Des weiteren muss der Antragsteller beweisen können, dass er die Informationen nicht auf andere Weise als durch den Informationsaustausch auf Anfrage erhalten haben konnte, so wie im Abkommen vorgesehen.
Das Abkommen sieht unter anderem vor, dass im Falle von Steuerhinterziehung das Land, in dem das Geld hinterlegt worden ist, die persönlichen Daten des verdächtigen Bankkunden innerhalb eines Monats liefern muss. Passiert dies nicht innerhalb dieser Frist, riskiert der Besitzer der Informationen eine Geldstrafe bis zu 250.000 Euro.

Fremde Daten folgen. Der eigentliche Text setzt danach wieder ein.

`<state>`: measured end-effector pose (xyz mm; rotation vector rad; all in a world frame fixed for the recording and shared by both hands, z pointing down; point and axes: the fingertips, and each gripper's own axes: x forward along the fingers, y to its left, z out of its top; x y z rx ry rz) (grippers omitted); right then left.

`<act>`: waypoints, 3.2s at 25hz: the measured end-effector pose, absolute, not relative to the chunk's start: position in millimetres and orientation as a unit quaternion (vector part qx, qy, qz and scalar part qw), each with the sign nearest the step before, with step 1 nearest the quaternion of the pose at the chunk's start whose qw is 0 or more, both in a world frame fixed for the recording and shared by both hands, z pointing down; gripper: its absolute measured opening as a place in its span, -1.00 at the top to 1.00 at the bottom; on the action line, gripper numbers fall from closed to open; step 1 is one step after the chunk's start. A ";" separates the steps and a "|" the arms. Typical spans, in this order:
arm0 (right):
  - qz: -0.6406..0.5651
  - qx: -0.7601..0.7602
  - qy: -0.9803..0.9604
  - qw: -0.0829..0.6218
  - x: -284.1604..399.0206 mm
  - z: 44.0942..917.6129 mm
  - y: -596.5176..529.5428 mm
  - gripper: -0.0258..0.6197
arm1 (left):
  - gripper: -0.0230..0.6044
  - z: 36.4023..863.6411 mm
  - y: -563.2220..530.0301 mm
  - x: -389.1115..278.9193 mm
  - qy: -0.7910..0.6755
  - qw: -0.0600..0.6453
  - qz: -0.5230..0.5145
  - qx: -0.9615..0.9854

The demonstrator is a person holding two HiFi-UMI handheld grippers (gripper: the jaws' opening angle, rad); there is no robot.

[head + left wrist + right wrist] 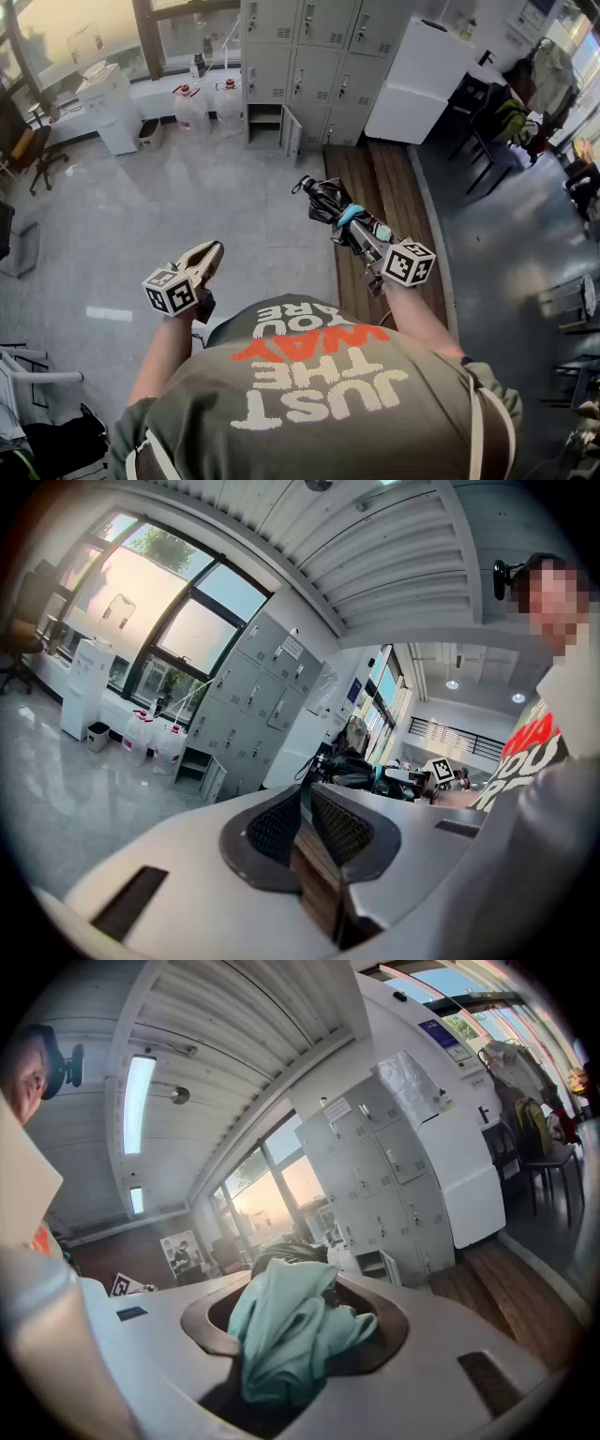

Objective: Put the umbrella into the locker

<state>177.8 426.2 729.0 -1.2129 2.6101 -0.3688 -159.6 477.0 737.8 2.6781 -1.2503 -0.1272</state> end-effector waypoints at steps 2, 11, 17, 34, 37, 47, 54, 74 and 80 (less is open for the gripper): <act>-0.127 -0.414 0.893 0.120 181.5 728.1 425.1 0.24 | 0.78 737.1 475.9 -155.2 -0.420 0.092 -0.042 0.902; -0.134 -0.409 0.893 0.131 199.5 731.7 427.4 0.24 | 0.78 739.8 477.5 -137.9 -0.421 0.091 -0.039 0.902; -0.133 -0.403 0.895 0.140 218.1 730.9 428.5 0.24 | 0.79 739.3 477.4 -120.2 -0.424 0.087 -0.034 0.901; -0.117 -0.365 0.913 0.143 282.7 730.9 421.8 0.24 | 0.90 745.1 487.9 -43.3 -0.454 0.061 -0.034 0.888; -0.119 -0.362 0.913 0.146 291.6 735.6 416.7 0.24 | 0.90 751.1 488.1 -36.3 -0.461 0.067 -0.030 0.884; -0.121 -0.366 0.911 0.149 281.3 723.6 374.6 0.24 | 0.90 749.7 448.9 -56.4 -0.461 0.085 -0.031 0.883; -0.127 -0.381 0.904 0.145 228.9 708.1 296.9 0.24 | 0.90 753.3 351.1 -110.3 -0.436 0.111 -0.030 0.892; -0.151 -0.405 0.882 0.189 14.9 551.7 -8.0 0.24 | 0.90 617.5 -9.3 -286.9 -0.326 0.135 -0.005 0.936; -0.166 -0.414 0.874 0.194 23.8 546.3 -61.2 0.24 | 0.90 618.4 -50.5 -296.3 -0.333 0.160 0.007 0.929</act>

Luxemburg verfügt derzeit über 20 OECD-konforme Doppelbesteuerungsabkommen und befindet sich somit auf der OECD-Liste der Länder, welche die internationalen Standards der grenzüberschreitenden steuerlichen Zusammenarbeit anwenden.
Die Luxemburger Regierung hatte vor einen Jahr beschlossen, die OECD-Standards betreffend des Informationsautausches zwischen Steuerbehörden auf Anfrage anzunehmen.